La venta de cartones -que cuenta con 19 salas activas en la provincia de Málaga- pasó de rozar los 160 millones de euros a quedar por debajo de los 76: un descenso exacto del 52,3%, según los datos de la Consejería de Gobernación de la Junta de Andalucía.
Los malagueños dejaron de jugar por más de 83 millones al año, una caída que algunos atribuyen al desempleo y recorte presupuestario de los hogares y, por otro lado, a la irrupción de las nuevas fórmulas de juego y apuestas online.
Hay otro elemento clave: la entrada en vigor de la Ley Antitabaco. La Confederación Española de Organizaciones de Empresarios del Juego del Bingo (CEJ) señala incluso que la prohibición de fumar en las salas ha provocado el cierre de más de 30 establecimientos en España y advierte que podrían cerrar un tercio de las 350 salas que todavía sobreviven.
Además, se percibe un decisivo cambio generacional: el bingo, cuyo perfil de cliente responde a personas mayores de 40 años, no engancha tanto a unas nuevas generaciones más proclives a segmentos como el de los casinos y las apuestas deportivas, y siempre con Internet como canal mediador.
El secretario andaluz de Comercio, Hotelería y Turismo del sindicato CCOO, Gonzalo Fuentes, califica como “muy preocupante” la situación de un sector que en Málaga generaba además un millar de empleos directos e indirectos hasta que llegó la crisis.
El descenso de ventas se ha traducido en la salida de uno de cada tres trabajadores. Actualmente, el empleo ligado a las salas en la provincia se sitúa en 632 trabajadores: 425 directos y 207 indirectos.
Personal directo de las salas, camareros, cocineros, limpiadores y valet parking son los principales damnificados por la mala coyuntura. Un bingo tan emblemático como El Torcal, en la Carretera de Cádiz, tuvo que cerrar sus puertas.

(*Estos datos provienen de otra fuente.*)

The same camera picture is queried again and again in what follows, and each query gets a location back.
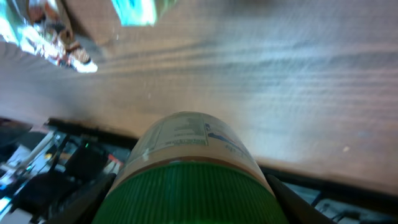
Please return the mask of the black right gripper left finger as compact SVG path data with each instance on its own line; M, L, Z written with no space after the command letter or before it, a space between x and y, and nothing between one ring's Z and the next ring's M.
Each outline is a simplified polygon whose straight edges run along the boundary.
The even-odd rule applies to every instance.
M115 173L106 174L51 204L46 223L91 223L115 178Z

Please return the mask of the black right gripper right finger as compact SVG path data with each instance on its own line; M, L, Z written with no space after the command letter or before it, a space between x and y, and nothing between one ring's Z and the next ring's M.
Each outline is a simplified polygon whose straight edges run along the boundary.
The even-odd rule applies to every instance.
M334 221L324 216L294 191L290 190L278 178L267 174L266 180L290 223L335 224Z

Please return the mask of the green lid Knorr jar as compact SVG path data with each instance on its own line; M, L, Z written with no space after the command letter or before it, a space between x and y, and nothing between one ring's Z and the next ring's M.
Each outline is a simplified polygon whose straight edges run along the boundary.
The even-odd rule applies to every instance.
M139 139L94 223L287 223L258 164L234 131L180 112Z

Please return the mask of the brown snack pouch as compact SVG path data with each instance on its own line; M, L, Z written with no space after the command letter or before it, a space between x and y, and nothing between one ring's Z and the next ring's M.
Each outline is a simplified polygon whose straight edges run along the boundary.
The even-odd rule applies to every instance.
M76 40L61 1L1 0L1 41L80 73L98 69Z

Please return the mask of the Kleenex tissue pack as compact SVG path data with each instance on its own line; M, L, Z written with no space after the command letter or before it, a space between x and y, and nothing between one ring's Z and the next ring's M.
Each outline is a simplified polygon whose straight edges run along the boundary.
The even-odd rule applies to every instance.
M157 20L154 0L112 0L122 26L153 26Z

El CCOO pronostica que el declive de la actividad puede agravarse este año. “Esta situación seguramente seguirá si la crisis económica y los planes de ajustes contra el déficit público siguen deprimiendo el consumo del juego, lo que supone cierres de salas, ventas de cartones y empleo”, lamentó Fuentes.

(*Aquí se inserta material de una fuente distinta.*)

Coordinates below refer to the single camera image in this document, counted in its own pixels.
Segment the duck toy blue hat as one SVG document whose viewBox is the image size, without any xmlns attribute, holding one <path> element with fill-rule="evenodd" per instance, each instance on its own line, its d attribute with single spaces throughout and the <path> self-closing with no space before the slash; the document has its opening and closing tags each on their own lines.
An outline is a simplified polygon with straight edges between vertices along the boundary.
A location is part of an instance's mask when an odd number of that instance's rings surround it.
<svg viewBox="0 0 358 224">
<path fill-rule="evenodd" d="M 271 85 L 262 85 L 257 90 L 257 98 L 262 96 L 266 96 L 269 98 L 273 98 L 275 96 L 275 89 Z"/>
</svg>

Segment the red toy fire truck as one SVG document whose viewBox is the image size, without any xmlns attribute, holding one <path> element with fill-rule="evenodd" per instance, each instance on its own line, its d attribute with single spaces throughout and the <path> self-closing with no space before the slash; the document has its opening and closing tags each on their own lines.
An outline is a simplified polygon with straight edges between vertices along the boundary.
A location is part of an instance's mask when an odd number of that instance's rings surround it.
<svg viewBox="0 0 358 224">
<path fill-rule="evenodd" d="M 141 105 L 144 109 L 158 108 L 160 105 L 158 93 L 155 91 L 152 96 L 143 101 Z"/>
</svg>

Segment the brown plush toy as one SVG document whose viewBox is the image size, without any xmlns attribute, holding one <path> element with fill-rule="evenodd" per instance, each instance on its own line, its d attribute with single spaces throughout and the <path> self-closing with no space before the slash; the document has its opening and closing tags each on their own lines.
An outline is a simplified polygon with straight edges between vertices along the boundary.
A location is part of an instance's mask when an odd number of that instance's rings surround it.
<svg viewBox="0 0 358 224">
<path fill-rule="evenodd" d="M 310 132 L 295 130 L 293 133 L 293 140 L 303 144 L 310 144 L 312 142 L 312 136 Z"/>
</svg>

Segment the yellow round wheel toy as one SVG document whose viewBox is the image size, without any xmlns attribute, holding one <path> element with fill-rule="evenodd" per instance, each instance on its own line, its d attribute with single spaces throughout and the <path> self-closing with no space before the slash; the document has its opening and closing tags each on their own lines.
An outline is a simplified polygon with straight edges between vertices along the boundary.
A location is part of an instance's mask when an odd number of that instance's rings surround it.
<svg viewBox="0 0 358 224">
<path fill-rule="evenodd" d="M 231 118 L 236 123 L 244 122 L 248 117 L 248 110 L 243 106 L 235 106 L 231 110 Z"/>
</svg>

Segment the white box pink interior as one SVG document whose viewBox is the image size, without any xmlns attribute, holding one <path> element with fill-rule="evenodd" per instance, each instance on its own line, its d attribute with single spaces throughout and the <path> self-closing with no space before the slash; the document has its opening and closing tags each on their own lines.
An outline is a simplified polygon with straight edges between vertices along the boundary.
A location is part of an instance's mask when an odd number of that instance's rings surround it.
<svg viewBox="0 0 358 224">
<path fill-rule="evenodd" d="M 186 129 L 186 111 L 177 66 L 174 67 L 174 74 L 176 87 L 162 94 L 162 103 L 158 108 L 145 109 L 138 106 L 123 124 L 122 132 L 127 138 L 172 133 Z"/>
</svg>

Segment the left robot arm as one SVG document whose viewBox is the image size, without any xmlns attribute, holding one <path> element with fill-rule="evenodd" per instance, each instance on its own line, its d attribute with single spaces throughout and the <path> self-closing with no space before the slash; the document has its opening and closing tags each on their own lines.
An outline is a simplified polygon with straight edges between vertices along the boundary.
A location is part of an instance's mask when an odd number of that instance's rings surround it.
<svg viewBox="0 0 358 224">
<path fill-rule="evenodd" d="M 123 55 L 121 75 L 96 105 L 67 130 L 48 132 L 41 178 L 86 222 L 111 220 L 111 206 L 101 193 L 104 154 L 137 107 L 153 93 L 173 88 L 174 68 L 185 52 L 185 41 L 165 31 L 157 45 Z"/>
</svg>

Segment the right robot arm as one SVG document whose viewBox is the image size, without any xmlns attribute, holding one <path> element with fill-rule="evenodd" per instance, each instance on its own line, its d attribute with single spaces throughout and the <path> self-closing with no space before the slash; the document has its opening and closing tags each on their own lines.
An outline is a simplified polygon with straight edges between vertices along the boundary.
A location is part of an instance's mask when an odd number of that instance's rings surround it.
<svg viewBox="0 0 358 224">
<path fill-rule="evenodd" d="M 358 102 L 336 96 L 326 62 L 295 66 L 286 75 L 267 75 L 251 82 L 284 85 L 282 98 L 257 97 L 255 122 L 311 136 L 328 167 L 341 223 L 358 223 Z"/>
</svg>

También se teme la repercusión que tendrá sobre los trabajadores el nuevo modelo de bingo electrónico que están implantando las comunidades. El País Vasco y Castilla y León son las dos únicas comunidades autónomas que albergan actualmente este sistema. Las seguirán Madrid, Cataluña, Valencia y, posiblemente, Andalucía.
“Además, estamos convencidos de que las ventas en el sector del juego a nivel general se van a agudizar con los planes de ajustes del Gobierno de Rajoy contra el déficit público y las reformas que están llevándose a cabo, deprimiendo más la economía a nivel general y la industria del juego en particular, que no deja de ser un bien de consumo”, sostiene. CCOO tiene previsto pedir a la Junta de Andalucía una reunión para intentar buscar soluciones.

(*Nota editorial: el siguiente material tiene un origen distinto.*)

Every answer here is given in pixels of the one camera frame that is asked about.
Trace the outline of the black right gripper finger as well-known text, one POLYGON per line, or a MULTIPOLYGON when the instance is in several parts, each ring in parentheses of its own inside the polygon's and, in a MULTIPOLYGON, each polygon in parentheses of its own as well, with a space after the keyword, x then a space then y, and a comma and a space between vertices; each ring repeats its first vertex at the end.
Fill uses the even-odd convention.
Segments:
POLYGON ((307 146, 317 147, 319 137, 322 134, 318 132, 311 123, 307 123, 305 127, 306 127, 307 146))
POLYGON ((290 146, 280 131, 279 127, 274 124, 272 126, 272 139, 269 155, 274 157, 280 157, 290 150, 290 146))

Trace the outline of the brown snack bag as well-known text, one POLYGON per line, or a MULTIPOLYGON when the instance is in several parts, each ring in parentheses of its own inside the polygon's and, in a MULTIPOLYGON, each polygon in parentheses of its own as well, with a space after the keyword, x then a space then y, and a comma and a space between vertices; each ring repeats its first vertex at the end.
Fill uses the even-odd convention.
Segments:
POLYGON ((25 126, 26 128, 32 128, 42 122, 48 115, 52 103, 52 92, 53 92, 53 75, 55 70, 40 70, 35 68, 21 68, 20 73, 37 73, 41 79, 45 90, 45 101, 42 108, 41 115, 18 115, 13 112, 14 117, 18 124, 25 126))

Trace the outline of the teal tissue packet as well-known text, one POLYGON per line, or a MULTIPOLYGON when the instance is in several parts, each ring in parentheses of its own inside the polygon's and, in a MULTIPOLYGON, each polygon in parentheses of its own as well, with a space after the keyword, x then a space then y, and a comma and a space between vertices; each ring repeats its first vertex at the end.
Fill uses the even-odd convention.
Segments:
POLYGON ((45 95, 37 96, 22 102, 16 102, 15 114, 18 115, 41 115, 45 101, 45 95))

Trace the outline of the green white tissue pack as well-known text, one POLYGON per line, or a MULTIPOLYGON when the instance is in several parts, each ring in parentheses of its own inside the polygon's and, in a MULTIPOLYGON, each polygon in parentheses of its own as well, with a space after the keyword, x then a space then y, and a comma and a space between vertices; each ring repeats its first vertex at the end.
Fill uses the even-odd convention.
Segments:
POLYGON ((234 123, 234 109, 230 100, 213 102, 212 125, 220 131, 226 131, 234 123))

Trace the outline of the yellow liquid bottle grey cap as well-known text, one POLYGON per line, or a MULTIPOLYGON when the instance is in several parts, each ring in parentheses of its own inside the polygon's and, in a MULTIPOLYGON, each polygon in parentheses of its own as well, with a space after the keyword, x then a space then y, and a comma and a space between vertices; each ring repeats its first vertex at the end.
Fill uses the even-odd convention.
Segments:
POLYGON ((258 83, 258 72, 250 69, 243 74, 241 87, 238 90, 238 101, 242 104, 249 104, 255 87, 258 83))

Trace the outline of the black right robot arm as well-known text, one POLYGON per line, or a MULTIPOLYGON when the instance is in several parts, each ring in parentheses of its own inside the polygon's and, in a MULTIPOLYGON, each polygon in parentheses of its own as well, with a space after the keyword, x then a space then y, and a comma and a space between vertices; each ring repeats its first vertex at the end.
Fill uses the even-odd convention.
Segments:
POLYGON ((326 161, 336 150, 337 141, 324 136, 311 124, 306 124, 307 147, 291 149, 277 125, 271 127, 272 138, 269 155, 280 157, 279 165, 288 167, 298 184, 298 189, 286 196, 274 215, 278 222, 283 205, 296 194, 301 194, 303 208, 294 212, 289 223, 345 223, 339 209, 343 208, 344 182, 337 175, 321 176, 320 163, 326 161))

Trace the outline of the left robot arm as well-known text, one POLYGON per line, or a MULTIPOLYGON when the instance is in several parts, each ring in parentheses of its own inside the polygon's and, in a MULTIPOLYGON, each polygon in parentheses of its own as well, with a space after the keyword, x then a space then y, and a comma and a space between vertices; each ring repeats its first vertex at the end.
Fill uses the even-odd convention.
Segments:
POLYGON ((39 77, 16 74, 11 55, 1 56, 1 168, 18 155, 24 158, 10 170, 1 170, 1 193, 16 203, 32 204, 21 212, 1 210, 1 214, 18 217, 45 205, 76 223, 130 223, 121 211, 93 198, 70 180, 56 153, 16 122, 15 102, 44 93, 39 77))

Los empresarios del sector critican, por otro lado, la alta fiscalidad que se les impone en relación a otros juegos de azar. La CEJ recuerda en su último informe anual que, de lo que paga un cliente al comprar un cartón de bingo, el 60% se va en los retornos en forma de premios, mientras que el 40% restante se reparte entre pago de tasas (62%) y las ganancias para el establecimiento (38%).
Esas tasas, muy por encima del 10% de las casas de apuestas, el 38,7% de los casinos o el 25% de las máquinas recreativas, impiden otorgar premios más atractivos.